Issue #13794 has been updated by gregoryp (Gregory Potamianos).

File sched_yield_loop.rb added

Hi,

We are also affected by this bug, running Debian's ruby 2.3.3p222. We are encountering it with Exec resources of puppet agents timing out and leaving stray processes on busyloop. We have tried to reproduce it but not with much success. The attached simple fork/exec script seems to reproduce it sporadically if run like `while true; do nice -n19 ruby sched_yield_loop.rb; [ $? -ne 0 ] && break; done`. It eventually raises a timeout error and leaves a child behind spinning on sched_yield.

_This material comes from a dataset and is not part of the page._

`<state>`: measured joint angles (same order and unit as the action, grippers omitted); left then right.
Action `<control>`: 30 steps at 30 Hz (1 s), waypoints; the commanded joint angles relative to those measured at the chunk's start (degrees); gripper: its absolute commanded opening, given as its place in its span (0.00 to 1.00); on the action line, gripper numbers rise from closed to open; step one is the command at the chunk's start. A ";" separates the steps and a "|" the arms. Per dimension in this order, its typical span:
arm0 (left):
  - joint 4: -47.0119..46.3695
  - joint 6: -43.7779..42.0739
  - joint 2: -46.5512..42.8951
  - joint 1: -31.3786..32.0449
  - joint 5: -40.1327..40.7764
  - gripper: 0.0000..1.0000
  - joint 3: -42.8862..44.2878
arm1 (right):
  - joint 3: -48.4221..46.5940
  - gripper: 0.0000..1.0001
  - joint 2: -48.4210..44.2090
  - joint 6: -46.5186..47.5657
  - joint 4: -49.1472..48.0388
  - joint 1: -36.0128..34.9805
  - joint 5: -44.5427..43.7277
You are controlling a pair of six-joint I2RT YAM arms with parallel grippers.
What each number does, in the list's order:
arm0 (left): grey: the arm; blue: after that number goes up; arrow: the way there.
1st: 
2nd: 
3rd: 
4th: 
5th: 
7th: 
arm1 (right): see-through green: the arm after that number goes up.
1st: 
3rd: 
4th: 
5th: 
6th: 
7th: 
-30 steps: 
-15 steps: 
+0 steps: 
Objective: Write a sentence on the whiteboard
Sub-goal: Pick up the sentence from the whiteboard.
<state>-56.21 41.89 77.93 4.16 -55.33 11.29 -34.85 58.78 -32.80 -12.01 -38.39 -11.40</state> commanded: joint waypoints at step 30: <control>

catphish (Charlie Smurthwaite) wrote:
> Hi Eric,
> 
> I have been testing your original patch (just the PID check) for a couple of days and it appears to have resolved the problem. I will report on this again in 1 week as the issue occurs quite randomly but I am currently hopeful. Thank you very much again for looking into this.
> 
> Charlie

We have been running ruby with this patch for 2 weeks now and it seems to solve the problem for us also. Is there any chance of this being merged/backported to ruby 2.3?

Regards,
Gregory

----------------------------------------
Bug #13794: Infinite loop of sched_yield
https://bugs.ruby-lang.org/issues/13794#change-66992

* Author: catphish (Charlie Smurthwaite)
* Status: Open
* Priority: Normal
* Assignee: 
* Target version: 
* ruby -v: ruby 2.3.4p301 (2017-03-30 revision 58214) [x86_64-linux]
* Backport: 2.2: UNKNOWN, 2.3: UNKNOWN, 2.4: UNKNOWN
----------------------------------------
I have been encountering an issue with processes hanging in an infinite loop of calling sched_yield(). The looping code can be found at https://github.com/ruby/ruby/blob/v2_3_4/thread_pthread.c#L1663

while (ATOMIC_CAS(timer_thread_pipe.writing, (rb_atomic_t)0, 0)) {
  native_thread_yield();
}

It is my belief that by some mechanism I have not been able to identify, timer_thread_pipe.writing is incremented but it never decremented, causing this loop to run infinitely.

I am not able to create a reproducible test case, however this issue occurs regularly in my production application. I have attached backtraces and thread lists from 2 processes exhibiting this behaviour. gdb confirms that timer_thread_pipe.writing = 1 in these processes.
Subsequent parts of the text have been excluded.